Learning how to clean shrimp ensures the best quality product. Choose uncooked frozen shrimp with the head removed so that you need to only peel off the body and tail shell. Once defrosted, pinch the flesh in one hand and pull back the shell with the other. If you want to remove the vein, tease it out with a paring knife after you remove the shell.
If a shrimp tears and leaves a little flesh toward the tail, you can still use it in shrimp thermidor. Just squeeze and wiggle the flesh loose and add it to your pile of chopped shrimp. You can do the same with many other juicy shrimp recipes.
Are there other ways to use thermidor sauce?
If seafood isn’t your thing, use precooked chicken with the thermidor sauce instead. Cut it into cubes as you would the fish. Vegetarians often substitute hearts of palm for lobster and white fish because they have a similar flaky texture and mild flavor. For a more intensely flavored vegetarian dish, use this sauce with hearty mushrooms or cubes of eggplant, sticking with white wine or choosing vegetable stock for the secondary liquid. Make sure that the soup mix you use is vegetarian too.
What can you serve with seafood thermidor?
Light sides work well with this creamy seafood dish. One of these simple side salad recipes lets the main course hog the spotlight. Serve shrimp thermidor with saffron-infused rice or a light and easy pesto pasta that can be loaded onto a fork with a little of the shrimp and sauce. Roasted vegetables, like this rosemary roasted potatoes and asparagus recipe, also pair well with the cream sauce. If you choose to cook just a green vegetable, like stir-fried zucchini, serve hunks of crusty bread on the side to soak up the last of the rich seafood sauce.
Seafood Thermidor
Ingredients
- 2 tablespoons chopped onion
- 2 tablespoons butter, divided
- 3 tablespoons Lipton beefy onion soup mix
- 1 teaspoon all-purpose flour
- 3/4 cup 2% milk
- 2 tablespoons white wine or chicken broth
- 1 teaspoon lemon juice
- 1/2 pound cod, haddock or orange roughy fillets, cut into 1/2-inch cubes
- 1/4 pound uncooked medium shrimp, peeled, deveined and cut into thirds
- 3 tablespoons shredded part-skim mozzarella cheese
- 1 tablespoon minced fresh parsley
- 1/4 cup dry bread crumbs
- 1 tablespoon grated Parmesan cheese
Directions
- In a large saucepan, saute onion in 1 tablespoon butter until tender. Combine soup mix and flour; stir into onion until blended. Gradually whisk in milk. Stir in wine or broth and lemon juice. Bring to a boil; cook and stir for 1-2 minutes or until thickened.

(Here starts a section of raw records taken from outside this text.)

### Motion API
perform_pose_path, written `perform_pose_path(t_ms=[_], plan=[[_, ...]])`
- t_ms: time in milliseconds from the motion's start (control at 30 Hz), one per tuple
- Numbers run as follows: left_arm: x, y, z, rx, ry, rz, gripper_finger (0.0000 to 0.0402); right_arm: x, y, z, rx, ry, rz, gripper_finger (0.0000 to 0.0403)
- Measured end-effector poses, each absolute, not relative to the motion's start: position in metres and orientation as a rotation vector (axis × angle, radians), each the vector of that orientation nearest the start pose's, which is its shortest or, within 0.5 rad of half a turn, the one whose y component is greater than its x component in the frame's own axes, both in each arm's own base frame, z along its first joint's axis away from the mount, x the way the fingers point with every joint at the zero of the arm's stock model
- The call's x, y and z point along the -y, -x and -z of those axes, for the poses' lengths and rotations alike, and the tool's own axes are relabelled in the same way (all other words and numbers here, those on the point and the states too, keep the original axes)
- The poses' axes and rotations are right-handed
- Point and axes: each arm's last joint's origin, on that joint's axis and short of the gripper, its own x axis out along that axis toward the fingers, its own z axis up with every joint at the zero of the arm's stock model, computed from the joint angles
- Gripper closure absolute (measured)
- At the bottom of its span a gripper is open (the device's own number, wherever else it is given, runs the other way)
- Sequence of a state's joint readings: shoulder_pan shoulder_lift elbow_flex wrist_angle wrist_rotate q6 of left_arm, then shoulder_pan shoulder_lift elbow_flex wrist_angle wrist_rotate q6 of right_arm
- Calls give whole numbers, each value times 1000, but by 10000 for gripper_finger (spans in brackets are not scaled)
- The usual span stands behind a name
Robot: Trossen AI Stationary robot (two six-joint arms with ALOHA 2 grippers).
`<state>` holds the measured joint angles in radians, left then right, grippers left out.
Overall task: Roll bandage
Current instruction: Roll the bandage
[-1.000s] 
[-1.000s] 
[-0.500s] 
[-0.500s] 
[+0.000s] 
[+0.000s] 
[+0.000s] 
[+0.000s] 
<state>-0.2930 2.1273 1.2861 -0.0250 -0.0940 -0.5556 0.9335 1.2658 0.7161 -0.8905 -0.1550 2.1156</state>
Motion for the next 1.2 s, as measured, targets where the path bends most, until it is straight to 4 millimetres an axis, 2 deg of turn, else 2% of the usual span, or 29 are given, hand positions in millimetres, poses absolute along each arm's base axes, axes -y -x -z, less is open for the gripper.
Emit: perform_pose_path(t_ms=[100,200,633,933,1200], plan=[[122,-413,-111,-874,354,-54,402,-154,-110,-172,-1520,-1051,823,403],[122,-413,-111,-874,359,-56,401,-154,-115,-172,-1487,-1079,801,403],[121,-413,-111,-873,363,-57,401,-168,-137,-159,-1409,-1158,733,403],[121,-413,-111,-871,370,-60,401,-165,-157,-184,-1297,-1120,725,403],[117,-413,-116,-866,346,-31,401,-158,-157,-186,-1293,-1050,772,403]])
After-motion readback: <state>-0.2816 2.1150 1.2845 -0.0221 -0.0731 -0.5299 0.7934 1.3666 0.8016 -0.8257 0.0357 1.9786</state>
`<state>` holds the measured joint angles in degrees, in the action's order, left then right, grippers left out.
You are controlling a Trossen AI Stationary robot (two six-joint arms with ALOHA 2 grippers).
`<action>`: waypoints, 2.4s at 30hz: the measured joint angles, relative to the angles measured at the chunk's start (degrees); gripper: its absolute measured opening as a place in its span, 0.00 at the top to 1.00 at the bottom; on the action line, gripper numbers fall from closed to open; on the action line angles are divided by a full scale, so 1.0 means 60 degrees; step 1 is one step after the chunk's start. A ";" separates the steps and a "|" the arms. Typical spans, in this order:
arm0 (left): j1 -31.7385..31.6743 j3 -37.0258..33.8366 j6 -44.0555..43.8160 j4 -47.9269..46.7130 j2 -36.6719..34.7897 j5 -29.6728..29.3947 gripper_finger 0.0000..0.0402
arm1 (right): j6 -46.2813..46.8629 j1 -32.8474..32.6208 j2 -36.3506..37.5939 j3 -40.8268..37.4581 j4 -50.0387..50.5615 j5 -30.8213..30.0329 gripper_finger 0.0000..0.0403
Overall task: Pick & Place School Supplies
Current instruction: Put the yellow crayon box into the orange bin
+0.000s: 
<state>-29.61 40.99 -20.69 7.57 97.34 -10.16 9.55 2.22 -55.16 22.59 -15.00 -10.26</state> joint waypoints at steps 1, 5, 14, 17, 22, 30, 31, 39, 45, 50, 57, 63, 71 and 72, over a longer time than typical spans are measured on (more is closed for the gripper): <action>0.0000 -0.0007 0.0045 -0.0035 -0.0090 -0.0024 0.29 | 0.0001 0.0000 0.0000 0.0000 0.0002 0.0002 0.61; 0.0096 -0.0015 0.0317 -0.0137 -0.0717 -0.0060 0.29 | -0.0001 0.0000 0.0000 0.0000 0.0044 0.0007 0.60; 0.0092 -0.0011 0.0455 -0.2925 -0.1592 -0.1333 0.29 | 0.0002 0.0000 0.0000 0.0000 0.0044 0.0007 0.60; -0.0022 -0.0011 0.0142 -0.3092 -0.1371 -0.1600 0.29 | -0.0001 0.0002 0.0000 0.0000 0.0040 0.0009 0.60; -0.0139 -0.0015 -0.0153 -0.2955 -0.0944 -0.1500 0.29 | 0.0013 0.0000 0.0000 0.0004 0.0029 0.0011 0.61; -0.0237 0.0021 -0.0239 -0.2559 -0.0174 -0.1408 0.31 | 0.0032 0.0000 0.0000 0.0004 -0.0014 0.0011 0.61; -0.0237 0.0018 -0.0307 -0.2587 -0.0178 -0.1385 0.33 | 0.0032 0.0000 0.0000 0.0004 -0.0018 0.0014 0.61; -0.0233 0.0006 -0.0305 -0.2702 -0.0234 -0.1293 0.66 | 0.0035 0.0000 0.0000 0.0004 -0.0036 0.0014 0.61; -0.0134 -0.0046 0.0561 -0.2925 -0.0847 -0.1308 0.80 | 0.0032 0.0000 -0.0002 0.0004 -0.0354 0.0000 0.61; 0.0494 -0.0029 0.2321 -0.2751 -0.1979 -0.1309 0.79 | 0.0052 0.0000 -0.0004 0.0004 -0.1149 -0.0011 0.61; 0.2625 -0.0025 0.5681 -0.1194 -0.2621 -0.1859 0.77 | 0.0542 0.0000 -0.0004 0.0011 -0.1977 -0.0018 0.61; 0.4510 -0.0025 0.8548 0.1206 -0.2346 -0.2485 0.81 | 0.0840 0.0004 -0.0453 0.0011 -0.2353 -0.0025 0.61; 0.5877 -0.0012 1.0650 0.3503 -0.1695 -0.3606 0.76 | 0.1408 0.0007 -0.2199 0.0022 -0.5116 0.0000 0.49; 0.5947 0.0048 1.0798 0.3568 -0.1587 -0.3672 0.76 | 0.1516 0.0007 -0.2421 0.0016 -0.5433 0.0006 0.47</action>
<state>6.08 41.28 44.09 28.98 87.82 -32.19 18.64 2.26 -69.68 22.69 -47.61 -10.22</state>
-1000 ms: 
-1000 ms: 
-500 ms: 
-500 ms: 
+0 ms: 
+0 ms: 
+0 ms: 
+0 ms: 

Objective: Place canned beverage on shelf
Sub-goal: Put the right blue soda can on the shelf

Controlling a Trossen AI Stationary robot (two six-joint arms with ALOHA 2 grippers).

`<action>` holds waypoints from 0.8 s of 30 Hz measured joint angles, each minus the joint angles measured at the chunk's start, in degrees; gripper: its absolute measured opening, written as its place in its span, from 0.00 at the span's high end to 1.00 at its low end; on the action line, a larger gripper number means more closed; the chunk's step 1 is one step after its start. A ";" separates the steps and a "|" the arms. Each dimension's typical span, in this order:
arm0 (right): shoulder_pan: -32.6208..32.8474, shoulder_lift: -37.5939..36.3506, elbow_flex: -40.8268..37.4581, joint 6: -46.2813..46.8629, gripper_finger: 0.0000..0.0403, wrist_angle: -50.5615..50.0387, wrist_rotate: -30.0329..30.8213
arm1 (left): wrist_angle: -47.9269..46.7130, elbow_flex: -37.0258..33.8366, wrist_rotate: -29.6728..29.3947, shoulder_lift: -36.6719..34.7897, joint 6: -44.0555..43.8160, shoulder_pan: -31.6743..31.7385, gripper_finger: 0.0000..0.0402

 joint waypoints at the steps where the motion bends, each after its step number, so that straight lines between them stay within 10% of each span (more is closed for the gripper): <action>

- Add cod; cook for 1-1/2 minutes. Stir in shrimp; cook 1 minute longer or until fish flakes easily with a fork and shrimp turn pink. Remove from the heat; stir in mozzarella cheese and parsley until cheese is melted.
- Preheat Broiler. Transfer seafood mixture to a 3-cup baking pan coated with cooking spray. Melt remaining butter; toss with bread crumbs and Parmesan cheese. Sprinkle over seafood mixture. Broil 4-6 in. from the heat until topping is golden brown 2-3 minutes. If desired, sprinkle with additional parsley and Parmesan.
Nutrition Facts
3/4 cup: 365 calories, 12g fat (7g saturated fat), 162mg cholesterol, 829mg sodium, 24g carbohydrate (10g sugars, 1g fiber), 39g protein.